2. In consideration for the payments and benefits to be provided to me pursuant to the Supplement, I forever release and discharge the Employer from any and all claims. This includes claims that are not specified in this Acceptance Form and Release (this "Release"), any claims relating to or arising out of my employment, the terms and conditions of such employment, the Service Agreement, any salary claims including without limitation claims for any and all benefits, allowances, bonuses, etc, any claims relating or arising out of the separation of such employment, and/or any of the events relating directly or indirectly to or surrounding the separation of that employment, including, but not limited to, breach of contract (express or implied), wrongful discharge, detrimental reliance, defamation, emotional distress or compensatory or punitive damages; and any claim for attorneys' fees, costs, disbursements and/or the like. Notwithstanding anything herein to the contrary, the sole matters to which this Release does not apply are (i) the rights of indemnification and directors and officers liability insurance coverage to which I was entitled immediately prior to my termination; and (ii) my rights under any tax-qualified pension plan or claims for accrued vested benefits under any other employee benefit plan, policy or arrangement maintained by the Company or the Employer.

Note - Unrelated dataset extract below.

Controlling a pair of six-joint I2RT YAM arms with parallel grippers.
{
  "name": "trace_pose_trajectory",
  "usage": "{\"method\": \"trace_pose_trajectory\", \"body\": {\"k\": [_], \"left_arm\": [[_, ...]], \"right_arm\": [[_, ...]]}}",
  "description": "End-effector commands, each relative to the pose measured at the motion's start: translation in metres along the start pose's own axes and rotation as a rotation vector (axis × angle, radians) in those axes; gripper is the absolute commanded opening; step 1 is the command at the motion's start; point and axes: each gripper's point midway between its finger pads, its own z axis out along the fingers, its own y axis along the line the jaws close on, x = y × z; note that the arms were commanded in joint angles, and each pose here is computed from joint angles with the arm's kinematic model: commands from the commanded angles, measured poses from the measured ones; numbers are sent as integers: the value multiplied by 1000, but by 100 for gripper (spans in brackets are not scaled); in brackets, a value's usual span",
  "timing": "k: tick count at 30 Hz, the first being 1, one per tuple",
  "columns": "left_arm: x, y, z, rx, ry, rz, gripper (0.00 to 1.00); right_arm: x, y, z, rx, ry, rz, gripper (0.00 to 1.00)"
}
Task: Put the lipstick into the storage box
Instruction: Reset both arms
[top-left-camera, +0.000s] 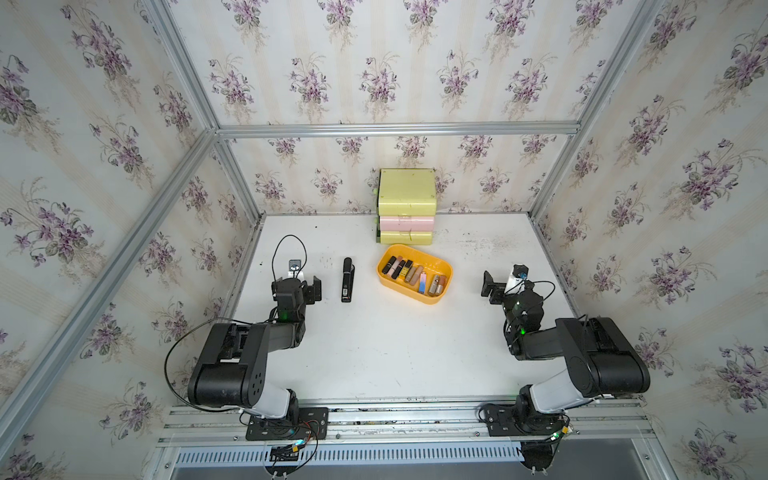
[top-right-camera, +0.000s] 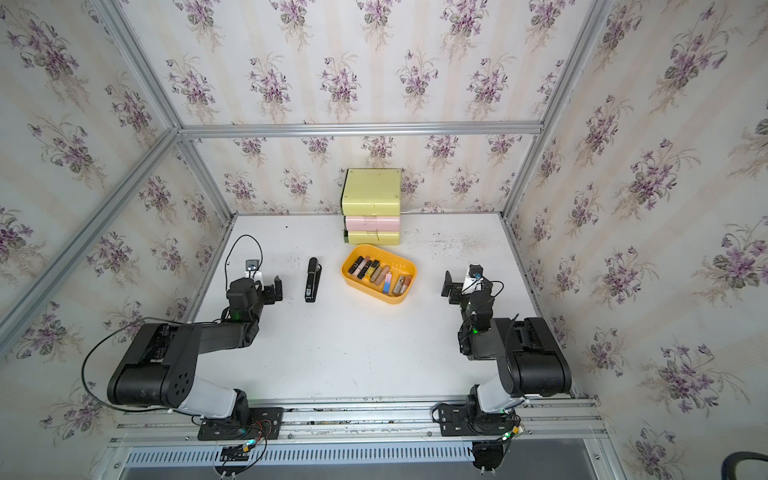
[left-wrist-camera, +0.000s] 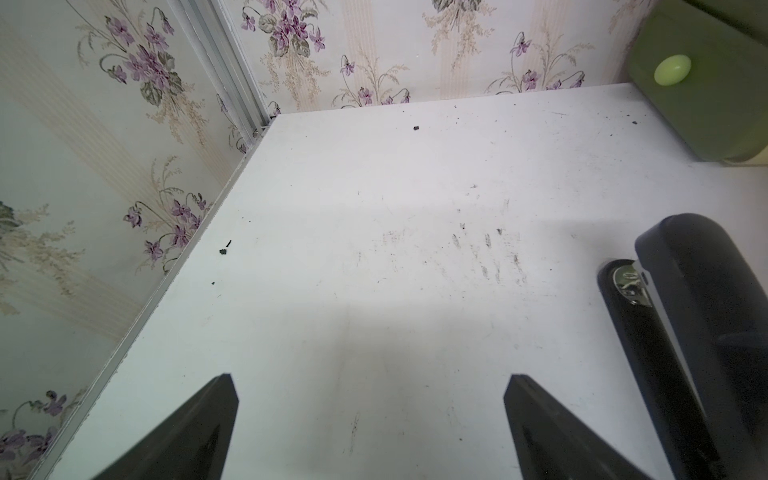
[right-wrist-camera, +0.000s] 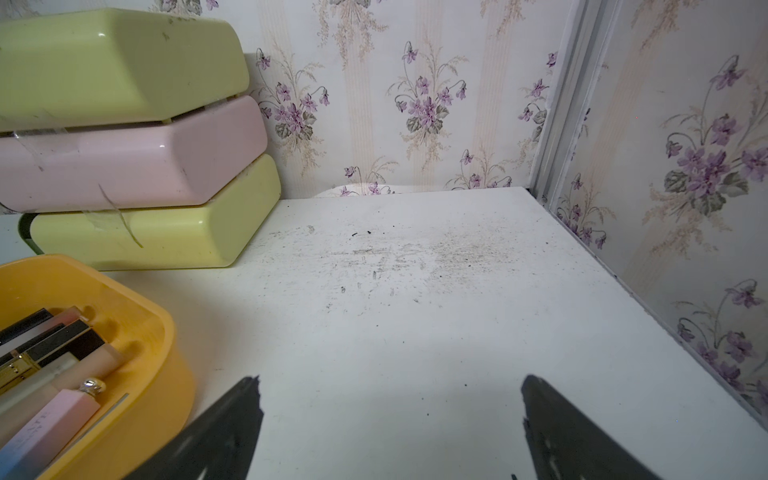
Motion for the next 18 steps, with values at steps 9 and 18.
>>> {"method": "trace_pose_trajectory", "body": {"k": [9,18], "left_arm": [[-5,-1,0,5,-19,-11,100],[-5,-1,0,5,-19,-13,100]], "right_arm": [[-3,4,0,-21,-10,0,100],[-2,3,1,-20,-5,0,100]]}}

3. I acknowledge that the termination of the Service Agreement is lawful, valid and binding upon me and I hereby waive all my rights to contest its validity in the future for any reason whatsoever.

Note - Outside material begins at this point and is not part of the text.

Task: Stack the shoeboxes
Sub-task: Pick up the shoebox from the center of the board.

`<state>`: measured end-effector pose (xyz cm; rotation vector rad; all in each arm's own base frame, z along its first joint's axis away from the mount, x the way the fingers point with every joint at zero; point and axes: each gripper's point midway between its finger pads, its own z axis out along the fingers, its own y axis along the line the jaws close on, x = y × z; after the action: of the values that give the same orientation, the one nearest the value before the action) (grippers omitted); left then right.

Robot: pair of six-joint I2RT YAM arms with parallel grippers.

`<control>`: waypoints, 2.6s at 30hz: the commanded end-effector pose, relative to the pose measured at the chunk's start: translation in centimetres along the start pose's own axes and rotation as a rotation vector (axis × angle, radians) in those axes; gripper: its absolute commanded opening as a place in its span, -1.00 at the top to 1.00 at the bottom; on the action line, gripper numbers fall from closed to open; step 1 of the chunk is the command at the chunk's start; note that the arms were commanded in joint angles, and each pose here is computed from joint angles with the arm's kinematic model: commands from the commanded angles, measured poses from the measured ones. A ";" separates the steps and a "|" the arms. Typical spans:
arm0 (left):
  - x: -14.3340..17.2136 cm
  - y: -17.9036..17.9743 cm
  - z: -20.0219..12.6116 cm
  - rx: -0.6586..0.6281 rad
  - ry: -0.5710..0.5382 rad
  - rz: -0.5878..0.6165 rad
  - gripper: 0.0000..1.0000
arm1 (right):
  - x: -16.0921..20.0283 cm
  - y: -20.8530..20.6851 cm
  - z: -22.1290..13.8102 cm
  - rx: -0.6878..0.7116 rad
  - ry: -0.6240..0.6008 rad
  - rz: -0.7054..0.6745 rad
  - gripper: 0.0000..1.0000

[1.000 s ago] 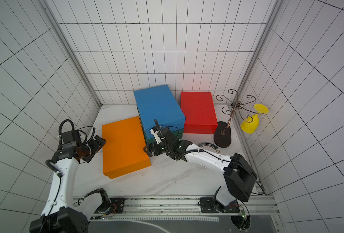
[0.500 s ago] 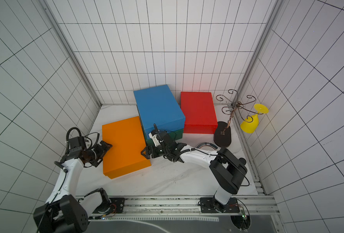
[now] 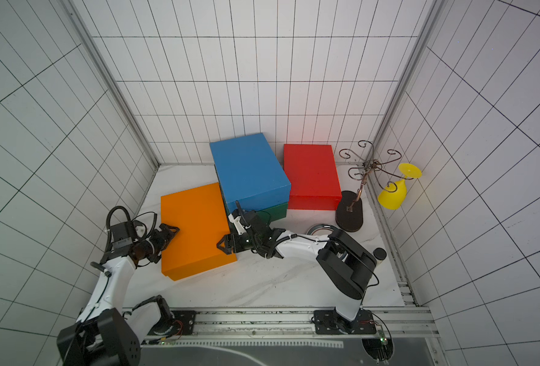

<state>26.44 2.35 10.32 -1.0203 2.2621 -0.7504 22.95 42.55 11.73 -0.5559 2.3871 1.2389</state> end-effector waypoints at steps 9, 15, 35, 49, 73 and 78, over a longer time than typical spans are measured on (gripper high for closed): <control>2.7 -2.5 -2.0 0.143 0.034 -0.007 -0.82 | 0.8 6.6 0.9 -0.139 0.021 -0.081 -0.42; 2.3 -4.8 -4.5 0.199 -0.019 0.014 -0.78 | -0.3 10.1 0.1 -0.178 0.003 -0.148 -0.30; 0.7 -7.2 -8.7 0.170 -0.125 0.025 -0.80 | -6.8 18.2 -3.5 -0.231 -0.125 -0.320 0.11; -3.0 -12.5 -12.8 0.277 -0.249 0.032 -0.81 | -11.2 21.9 -5.3 -0.242 -0.178 -0.401 0.19; -5.0 -25.3 -18.2 0.638 -0.330 0.021 -0.81 | -19.3 23.2 -12.8 -0.205 -0.345 -0.441 0.22; -4.4 -28.7 -18.2 0.704 -0.320 0.036 -0.81 | -20.3 22.1 -14.1 -0.180 -0.374 -0.424 0.22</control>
<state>31.22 -0.66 34.43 -0.9639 1.7084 -0.8861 30.55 42.81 45.16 -0.5729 1.7612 1.0909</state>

4. This Release applies to me and to anyone who succeeds to my rights, such as my heirs, executors, administrators of my estate, trustees, and assigns. This Release is for the benefit of (i) the Employer, (ii) the Company, (iii) any affiliated or related corporation or entity, (iv) any director, officer, employee, or agent of the Company or the Employer or of any such affiliated or related corporation or entity, or (v) any person, corporation or entity who or that succeeds to the rights of the Company or the Employer or of any such person, or affiliated or related corporation or entity.